- WORK INSTRUCTIONS -
Copy each line below that contains "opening".
================
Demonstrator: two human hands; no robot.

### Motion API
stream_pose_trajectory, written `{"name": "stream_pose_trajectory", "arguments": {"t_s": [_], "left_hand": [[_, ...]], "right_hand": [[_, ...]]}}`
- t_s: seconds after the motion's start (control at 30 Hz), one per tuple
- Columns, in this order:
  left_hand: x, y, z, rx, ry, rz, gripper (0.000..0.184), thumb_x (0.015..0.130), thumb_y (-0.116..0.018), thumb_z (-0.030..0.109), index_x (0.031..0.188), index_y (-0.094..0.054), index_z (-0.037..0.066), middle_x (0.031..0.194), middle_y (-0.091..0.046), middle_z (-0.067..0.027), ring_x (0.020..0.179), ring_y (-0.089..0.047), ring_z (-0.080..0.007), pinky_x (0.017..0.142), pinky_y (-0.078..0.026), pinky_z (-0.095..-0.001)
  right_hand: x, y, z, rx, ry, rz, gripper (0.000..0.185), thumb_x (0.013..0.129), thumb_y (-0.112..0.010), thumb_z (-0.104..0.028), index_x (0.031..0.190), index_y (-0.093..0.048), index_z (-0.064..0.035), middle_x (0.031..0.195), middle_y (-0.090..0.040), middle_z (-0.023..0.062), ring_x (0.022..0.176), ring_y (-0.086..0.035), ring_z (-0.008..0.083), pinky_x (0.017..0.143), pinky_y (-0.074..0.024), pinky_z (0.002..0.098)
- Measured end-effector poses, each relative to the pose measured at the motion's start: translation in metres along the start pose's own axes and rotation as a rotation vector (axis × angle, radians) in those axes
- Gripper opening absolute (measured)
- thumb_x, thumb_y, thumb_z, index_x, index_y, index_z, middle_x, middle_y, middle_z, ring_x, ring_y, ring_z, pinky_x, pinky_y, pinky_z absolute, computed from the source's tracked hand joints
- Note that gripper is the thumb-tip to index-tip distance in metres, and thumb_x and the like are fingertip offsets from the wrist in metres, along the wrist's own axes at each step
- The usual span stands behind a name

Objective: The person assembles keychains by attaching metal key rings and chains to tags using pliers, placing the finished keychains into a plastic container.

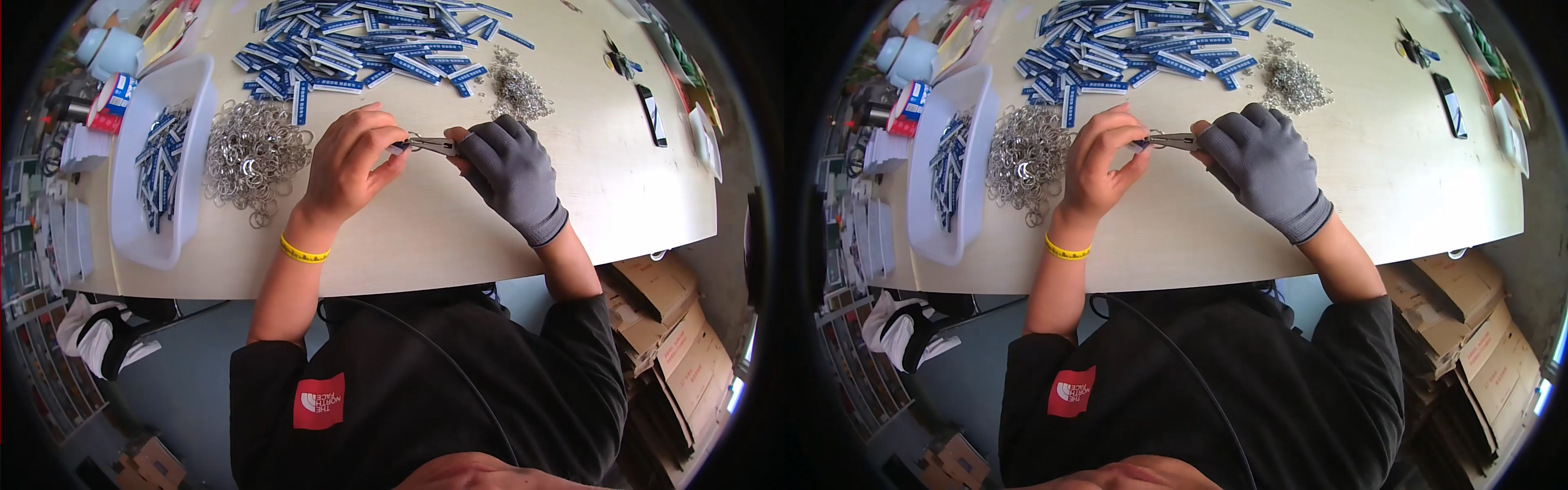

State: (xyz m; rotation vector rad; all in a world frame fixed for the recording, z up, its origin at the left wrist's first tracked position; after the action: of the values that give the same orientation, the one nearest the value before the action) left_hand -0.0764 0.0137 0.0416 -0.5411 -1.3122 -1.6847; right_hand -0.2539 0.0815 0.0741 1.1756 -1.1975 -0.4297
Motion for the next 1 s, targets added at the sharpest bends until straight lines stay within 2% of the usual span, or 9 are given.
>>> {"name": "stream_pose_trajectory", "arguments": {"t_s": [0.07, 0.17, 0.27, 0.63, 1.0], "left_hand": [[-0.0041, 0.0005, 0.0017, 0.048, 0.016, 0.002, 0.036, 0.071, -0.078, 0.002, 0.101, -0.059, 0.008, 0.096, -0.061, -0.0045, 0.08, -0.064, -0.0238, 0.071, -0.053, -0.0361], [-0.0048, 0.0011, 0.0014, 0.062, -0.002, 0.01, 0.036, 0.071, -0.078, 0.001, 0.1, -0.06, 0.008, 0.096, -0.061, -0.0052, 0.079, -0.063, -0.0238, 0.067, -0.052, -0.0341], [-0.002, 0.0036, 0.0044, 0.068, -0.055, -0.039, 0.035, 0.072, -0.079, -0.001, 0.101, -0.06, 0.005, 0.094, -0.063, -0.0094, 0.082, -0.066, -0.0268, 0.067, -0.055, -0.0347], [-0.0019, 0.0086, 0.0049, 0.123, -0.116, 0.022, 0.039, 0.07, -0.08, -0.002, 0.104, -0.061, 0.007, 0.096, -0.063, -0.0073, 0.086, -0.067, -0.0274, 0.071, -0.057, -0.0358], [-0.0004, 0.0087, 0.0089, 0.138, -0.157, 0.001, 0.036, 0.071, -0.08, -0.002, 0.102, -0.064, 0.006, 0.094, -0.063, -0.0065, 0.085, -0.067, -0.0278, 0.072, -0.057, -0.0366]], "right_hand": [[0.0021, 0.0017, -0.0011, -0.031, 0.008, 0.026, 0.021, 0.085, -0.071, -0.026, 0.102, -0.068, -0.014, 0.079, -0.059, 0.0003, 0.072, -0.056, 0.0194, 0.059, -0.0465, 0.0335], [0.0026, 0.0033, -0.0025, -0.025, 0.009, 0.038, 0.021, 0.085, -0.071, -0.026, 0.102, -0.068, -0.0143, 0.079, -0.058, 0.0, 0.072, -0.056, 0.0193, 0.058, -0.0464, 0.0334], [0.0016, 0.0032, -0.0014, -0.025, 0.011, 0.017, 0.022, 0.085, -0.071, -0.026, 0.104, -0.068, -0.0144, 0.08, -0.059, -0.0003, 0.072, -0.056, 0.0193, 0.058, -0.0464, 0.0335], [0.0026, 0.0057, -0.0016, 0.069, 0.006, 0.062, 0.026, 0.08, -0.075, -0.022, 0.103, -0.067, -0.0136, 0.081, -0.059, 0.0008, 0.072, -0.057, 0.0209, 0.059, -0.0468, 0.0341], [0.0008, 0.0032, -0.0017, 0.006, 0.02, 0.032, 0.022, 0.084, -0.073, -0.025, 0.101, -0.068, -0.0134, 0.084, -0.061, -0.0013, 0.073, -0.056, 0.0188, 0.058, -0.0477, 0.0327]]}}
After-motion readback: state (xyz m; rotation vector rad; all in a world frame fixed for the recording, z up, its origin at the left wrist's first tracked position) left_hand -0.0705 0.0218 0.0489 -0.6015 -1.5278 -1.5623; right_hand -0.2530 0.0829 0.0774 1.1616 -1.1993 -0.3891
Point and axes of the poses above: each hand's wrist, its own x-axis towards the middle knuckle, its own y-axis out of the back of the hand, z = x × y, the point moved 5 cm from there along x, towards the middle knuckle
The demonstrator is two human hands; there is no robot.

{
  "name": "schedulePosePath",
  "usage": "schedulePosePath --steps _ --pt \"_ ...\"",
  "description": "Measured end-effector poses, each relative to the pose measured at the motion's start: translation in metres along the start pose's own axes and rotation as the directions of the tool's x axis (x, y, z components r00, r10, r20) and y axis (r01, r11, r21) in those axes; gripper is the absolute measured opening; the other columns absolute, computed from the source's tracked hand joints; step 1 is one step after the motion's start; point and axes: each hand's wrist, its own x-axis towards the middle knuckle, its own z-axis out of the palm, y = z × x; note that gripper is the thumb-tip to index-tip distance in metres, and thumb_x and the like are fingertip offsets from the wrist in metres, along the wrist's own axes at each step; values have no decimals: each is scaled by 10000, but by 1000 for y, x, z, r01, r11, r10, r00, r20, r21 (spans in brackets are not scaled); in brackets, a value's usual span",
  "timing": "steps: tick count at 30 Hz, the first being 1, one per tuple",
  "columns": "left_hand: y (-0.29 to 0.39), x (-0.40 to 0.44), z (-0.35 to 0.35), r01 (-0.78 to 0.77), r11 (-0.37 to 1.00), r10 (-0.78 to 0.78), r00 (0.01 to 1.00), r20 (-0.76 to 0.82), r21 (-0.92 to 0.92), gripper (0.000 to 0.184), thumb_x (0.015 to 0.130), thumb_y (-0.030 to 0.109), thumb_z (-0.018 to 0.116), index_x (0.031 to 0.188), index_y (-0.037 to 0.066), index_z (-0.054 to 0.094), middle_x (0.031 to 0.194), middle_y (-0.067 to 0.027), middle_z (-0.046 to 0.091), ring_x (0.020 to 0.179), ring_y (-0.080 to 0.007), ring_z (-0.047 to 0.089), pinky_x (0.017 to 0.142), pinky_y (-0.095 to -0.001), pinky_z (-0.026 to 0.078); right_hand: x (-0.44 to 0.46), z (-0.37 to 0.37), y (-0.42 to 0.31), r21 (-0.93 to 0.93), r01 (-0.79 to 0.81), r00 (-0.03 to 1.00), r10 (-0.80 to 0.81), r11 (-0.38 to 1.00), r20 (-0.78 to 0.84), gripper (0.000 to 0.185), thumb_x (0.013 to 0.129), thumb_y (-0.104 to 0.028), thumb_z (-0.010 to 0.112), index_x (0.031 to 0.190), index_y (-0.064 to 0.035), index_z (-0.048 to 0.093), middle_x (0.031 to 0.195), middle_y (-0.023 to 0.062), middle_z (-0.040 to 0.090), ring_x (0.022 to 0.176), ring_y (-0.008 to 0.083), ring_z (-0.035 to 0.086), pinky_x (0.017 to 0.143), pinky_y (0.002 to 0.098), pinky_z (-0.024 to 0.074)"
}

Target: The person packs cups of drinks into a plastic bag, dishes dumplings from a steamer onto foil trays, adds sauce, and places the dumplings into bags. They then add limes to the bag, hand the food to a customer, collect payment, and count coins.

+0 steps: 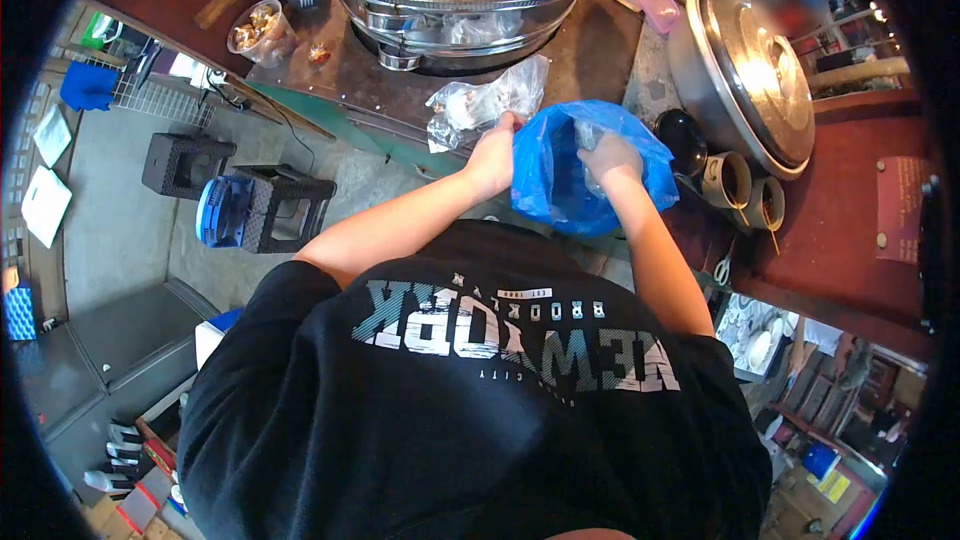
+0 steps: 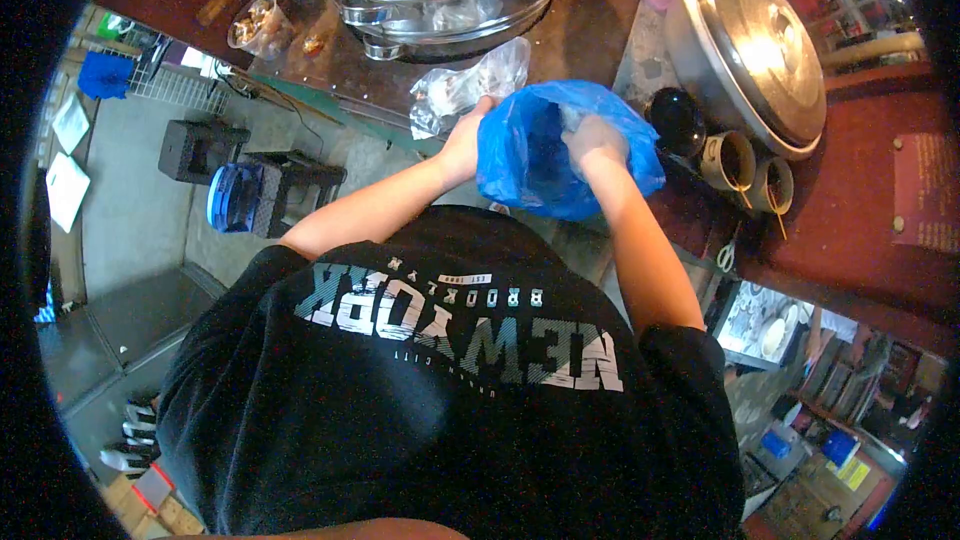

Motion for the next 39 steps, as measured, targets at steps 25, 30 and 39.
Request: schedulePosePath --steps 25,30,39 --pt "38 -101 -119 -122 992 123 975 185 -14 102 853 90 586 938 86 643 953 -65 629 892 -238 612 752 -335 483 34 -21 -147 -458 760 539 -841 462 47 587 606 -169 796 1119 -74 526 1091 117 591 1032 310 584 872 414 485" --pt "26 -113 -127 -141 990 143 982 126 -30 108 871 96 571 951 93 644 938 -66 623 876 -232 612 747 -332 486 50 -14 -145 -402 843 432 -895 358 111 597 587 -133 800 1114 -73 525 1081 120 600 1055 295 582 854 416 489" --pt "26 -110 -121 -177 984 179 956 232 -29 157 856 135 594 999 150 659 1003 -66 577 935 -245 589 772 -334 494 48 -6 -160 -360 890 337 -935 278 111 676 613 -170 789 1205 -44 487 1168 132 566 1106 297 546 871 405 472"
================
- EXPECTED ANSWER -
- Gripper opening absolute (measured)
  "description": "Measured end-effector poses, each relative to the pose measured at the motion's start: translation in metres along the start pose's own axes and rotation as the directions of the tool's x axis (x, y, z components r00, r10, r20) and y axis (r01, r11, r21) in those axes; gripper is the absolute measured opening; the other columns absolute, computed from the source's tracked hand joints; step 1 is one step after the motion's start; point and axes: each hand's wrist, its own x-axis towards the middle knuckle, its own z-axis out of the palm, y = z × x; note that gripper is the thumb-tip to index-tip distance in metres, and thumb_x and the like are fingertip offsets from the wrist in metres, along the wrist's own axes at each step; values have no decimals: each is scaled by 10000, but by 1000 for y, x, z, r01, r11, r10, r00, r20, r21 (spans in brackets are not scaled); in brackets, a value's usual span",

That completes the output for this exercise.